> **AIM OF THE TASK**: For this listing, the lines between the one holding "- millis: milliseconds" and the one holding "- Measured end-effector", inclusive, must be set down exactly.

> **GIVEN INFORMATION**:
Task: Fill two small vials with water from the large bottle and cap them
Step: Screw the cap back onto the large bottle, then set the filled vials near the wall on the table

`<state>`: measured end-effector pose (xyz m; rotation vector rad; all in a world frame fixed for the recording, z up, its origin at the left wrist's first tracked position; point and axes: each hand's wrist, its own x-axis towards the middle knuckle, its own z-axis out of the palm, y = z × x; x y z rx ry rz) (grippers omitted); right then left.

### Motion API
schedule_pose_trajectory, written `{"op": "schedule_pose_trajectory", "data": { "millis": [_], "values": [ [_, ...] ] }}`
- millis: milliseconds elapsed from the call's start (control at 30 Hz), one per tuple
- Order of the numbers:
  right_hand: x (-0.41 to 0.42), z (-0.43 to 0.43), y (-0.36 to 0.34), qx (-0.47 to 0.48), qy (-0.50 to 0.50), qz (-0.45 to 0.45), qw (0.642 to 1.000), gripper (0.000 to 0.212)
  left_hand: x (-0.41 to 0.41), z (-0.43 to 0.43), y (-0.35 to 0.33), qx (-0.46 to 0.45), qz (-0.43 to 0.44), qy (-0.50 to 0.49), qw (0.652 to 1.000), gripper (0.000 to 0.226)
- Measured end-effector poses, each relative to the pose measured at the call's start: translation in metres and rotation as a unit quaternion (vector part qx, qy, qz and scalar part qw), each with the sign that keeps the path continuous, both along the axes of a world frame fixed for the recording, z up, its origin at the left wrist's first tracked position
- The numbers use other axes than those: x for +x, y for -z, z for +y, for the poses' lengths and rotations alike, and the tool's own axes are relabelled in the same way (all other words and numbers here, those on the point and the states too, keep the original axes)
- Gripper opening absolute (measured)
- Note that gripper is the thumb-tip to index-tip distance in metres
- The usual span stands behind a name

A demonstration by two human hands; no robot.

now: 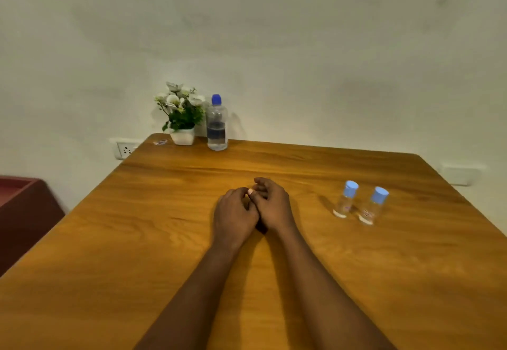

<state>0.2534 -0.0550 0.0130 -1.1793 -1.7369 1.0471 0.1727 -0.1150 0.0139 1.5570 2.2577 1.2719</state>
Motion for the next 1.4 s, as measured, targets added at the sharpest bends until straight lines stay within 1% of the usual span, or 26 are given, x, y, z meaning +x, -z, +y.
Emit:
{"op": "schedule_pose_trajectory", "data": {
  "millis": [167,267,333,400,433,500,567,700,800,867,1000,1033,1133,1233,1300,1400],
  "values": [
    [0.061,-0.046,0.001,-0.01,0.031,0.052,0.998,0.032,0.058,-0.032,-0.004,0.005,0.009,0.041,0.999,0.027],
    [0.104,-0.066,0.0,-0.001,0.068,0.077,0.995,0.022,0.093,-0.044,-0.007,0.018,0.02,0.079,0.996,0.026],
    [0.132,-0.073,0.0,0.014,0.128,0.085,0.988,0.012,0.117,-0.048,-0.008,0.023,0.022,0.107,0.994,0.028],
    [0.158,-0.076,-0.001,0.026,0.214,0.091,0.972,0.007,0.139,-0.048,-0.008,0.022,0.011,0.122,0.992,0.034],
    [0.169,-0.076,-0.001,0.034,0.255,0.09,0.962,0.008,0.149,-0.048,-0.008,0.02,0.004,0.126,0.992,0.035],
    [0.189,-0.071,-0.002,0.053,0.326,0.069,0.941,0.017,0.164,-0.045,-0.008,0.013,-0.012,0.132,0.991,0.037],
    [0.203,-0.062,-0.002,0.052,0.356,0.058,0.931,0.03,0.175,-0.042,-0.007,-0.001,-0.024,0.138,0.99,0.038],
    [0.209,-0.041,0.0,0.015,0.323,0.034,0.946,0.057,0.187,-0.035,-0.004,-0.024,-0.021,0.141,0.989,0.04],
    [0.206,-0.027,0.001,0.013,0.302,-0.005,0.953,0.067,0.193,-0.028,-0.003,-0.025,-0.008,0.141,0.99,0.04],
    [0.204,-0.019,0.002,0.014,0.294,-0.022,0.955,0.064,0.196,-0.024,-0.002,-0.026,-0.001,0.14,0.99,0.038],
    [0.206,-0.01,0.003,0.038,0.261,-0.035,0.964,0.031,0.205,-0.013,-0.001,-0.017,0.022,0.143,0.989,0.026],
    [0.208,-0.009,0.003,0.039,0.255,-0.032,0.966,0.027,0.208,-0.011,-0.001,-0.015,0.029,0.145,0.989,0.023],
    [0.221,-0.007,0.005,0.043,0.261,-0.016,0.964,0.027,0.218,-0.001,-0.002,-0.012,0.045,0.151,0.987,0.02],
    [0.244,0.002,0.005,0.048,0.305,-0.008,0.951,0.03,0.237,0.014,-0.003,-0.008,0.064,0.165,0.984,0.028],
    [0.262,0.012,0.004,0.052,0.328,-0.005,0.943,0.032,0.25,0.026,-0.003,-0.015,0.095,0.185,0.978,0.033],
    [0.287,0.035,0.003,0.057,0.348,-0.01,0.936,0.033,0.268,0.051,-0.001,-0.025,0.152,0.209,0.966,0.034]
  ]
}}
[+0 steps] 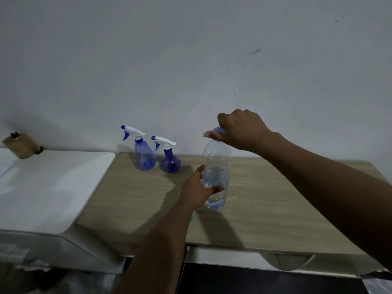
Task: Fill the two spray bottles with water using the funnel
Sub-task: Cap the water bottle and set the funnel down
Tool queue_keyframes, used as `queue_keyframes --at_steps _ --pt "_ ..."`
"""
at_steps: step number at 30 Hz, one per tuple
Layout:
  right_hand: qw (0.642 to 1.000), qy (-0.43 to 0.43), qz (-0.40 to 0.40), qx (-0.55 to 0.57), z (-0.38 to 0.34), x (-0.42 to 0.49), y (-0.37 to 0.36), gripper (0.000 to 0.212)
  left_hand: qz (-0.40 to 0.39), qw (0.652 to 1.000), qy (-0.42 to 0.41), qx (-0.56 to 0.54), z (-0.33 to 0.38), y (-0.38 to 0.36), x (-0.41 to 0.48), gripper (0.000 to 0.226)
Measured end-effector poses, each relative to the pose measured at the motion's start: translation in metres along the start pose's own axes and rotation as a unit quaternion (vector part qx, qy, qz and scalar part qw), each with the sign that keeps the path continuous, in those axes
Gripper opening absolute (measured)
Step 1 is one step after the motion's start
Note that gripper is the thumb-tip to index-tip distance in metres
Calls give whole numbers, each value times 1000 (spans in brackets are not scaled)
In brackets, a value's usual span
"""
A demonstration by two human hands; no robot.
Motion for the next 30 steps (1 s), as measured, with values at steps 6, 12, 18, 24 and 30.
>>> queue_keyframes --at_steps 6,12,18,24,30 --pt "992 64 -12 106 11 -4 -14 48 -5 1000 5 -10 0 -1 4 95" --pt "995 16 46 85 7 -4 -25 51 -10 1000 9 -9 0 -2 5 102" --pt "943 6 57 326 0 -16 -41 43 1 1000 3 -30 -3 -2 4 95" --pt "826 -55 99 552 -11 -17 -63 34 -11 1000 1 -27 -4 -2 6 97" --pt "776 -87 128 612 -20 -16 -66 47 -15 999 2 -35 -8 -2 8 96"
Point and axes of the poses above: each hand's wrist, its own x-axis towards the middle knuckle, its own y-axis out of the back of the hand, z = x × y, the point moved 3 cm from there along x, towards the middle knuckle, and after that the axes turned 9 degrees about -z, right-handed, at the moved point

> **FINISHED TASK**:
- millis: milliseconds elapsed from the call's start (control at 30 Hz), one per tuple
- Order of the numbers:
  right_hand: x (-0.41 to 0.42), z (-0.43 to 0.43), y (-0.36 to 0.34), qx (-0.47 to 0.48), qy (-0.50 to 0.50), qz (-0.45 to 0.45), qw (0.642 to 1.000), gripper (0.000 to 0.212)
  left_hand: x (-0.41 to 0.41), z (-0.43 to 0.43), y (-0.35 to 0.33), qx (-0.46 to 0.45), qz (-0.43 to 0.44), qy (-0.50 to 0.49), qw (0.652 to 1.000), gripper (0.000 to 0.226)
- Measured end-effector poses, each relative to the pose measured at the call's start: translation in metres and rotation as a unit quaternion (vector part qx, qy, qz and scalar part qw), each with the sign that keeps the path continuous, both along the axes of a world frame fixed for the recording, z up, its origin at the left wrist's first tracked position

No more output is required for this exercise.